#### [Task goal]
Read the data and repeat all of it exactly.

#### [Available data]
===============

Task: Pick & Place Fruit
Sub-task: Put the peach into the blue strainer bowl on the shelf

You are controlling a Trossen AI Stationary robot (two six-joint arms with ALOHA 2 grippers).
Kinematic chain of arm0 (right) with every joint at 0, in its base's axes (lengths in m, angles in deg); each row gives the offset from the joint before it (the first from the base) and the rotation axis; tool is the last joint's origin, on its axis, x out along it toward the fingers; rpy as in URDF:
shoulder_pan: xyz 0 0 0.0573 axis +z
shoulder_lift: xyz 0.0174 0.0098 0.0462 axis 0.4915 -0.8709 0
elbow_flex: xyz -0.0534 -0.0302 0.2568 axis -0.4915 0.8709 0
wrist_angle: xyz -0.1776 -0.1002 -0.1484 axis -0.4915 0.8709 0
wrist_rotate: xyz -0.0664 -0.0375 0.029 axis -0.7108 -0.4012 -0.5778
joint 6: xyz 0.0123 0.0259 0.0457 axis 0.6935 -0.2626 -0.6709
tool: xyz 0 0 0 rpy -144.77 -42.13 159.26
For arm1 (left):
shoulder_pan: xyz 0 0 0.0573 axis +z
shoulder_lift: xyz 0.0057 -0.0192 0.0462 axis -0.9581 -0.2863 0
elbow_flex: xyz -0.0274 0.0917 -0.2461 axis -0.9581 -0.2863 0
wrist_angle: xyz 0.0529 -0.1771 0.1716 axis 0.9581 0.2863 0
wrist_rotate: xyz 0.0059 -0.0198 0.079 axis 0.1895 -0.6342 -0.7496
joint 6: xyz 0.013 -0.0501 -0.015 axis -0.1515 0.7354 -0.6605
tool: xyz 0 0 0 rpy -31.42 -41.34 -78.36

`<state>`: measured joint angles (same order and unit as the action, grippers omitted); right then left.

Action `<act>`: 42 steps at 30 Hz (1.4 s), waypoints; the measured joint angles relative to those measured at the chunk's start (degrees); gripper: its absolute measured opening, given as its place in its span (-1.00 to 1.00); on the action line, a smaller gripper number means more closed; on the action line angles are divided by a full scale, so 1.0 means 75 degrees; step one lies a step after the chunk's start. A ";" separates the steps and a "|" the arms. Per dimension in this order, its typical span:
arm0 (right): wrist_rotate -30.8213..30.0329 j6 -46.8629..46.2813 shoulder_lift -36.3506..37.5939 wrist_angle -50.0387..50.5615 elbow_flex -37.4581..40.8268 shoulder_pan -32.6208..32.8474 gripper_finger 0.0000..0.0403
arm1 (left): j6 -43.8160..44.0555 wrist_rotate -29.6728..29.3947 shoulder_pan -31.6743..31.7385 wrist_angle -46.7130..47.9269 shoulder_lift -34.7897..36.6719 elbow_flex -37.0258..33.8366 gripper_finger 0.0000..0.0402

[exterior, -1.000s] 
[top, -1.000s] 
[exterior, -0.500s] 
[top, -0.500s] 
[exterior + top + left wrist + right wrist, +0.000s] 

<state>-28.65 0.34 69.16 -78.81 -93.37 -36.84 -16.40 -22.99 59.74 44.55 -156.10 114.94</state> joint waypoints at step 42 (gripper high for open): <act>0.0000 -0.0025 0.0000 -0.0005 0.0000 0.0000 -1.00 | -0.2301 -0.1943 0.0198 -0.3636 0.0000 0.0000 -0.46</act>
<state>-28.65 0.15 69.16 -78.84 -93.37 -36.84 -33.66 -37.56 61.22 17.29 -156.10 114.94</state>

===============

#### [Result]
Task: Pick & Place Fruit
Sub-task: Put the peach into the blue strainer bowl on the shelf

You are controlling a Trossen AI Stationary robot (two six-joint arms with ALOHA 2 grippers).
Kinematic chain of arm0 (right) with every joint at 0, in its base's axes (lengths in m, angles in deg); each row gives the offset from the joint before it (the first from the base) and the rotation axis; tool is the last joint's origin, on its axis, x out along it toward the fingers; rpy as in URDF:
shoulder_pan: xyz 0 0 0.0573 axis +z
shoulder_lift: xyz 0.0174 0.0098 0.0462 axis 0.4915 -0.8709 0
elbow_flex: xyz -0.0534 -0.0302 0.2568 axis -0.4915 0.8709 0
wrist_angle: xyz -0.1776 -0.1002 -0.1484 axis -0.4915 0.8709 0
wrist_rotate: xyz -0.0664 -0.0375 0.029 axis -0.7108 -0.4012 -0.5778
joint 6: xyz 0.0123 0.0259 0.0457 axis 0.6935 -0.2626 -0.6709
tool: xyz 0 0 0 rpy -144.77 -42.13 159.26
For arm1 (left):
shoulder_pan: xyz 0 0 0.0573 axis +z
shoulder_lift: xyz 0.0057 -0.0192 0.0462 axis -0.9581 -0.2863 0
elbow_flex: xyz -0.0274 0.0917 -0.2461 axis -0.9581 -0.2863 0
wrist_angle: xyz 0.0529 -0.1771 0.1716 axis 0.9581 0.2863 0
wrist_rotate: xyz 0.0059 -0.0198 0.079 axis 0.1895 -0.6342 -0.7496
joint 6: xyz 0.013 -0.0501 -0.015 axis -0.1515 0.7354 -0.6605
tool: xyz 0 0 0 rpy -31.42 -41.34 -78.36

`<state>`: measured joint angles (same order and unit as the action, grippers omitted); right then left.

Action `<act>`: 42 steps at 30 Hz (1.4 s), waypoints; the measured joint angles relative to those measured at the chunk's start (degrees); gripper: its absolute measured opening, given as its place in its span (-1.00 to 1.00); on the action line, a smaller gripper number means more closed; on the action line angles are divided by a full scale, so 1.0 means 75 degrees; step one lies a step after the chunk's start. A ";" separates the steps and a "|" the arms. Per dimension in this order, its typical span:
arm0 (right): wrist_rotate -30.8213..30.0329 j6 -46.8629..46.2813 shoulder_lift -36.3506..37.5939 wrist_angle -50.0387..50.5615 elbow_flex -37.4581..40.8268 shoulder_pan -32.6208..32.8474 gripper_finger 0.0000..0.0403
arm1 (left): j6 -43.8160..44.0555 wrist_rotate -29.6728..29.3947 shoulder_pan -31.6743..31.7385 wrist_angle -46.7130..47.9269 shoulder_lift -34.7897..36.6719 elbow_flex -37.0258..33.8366 gripper_finger 0.0000..0.0402

[exterior, -1.000s] 
[top, -1.000s] 
[exterior, -0.500s] 
[top, -0.500s] 
[exterior + top + left wrist + right wrist, +0.000s] 

<state>-28.65 0.34 69.16 -78.81 -93.37 -36.84 -16.40 -22.99 59.74 44.55 -156.10 114.94</state> joint waypoints at step 42 (gripper high for open): <act>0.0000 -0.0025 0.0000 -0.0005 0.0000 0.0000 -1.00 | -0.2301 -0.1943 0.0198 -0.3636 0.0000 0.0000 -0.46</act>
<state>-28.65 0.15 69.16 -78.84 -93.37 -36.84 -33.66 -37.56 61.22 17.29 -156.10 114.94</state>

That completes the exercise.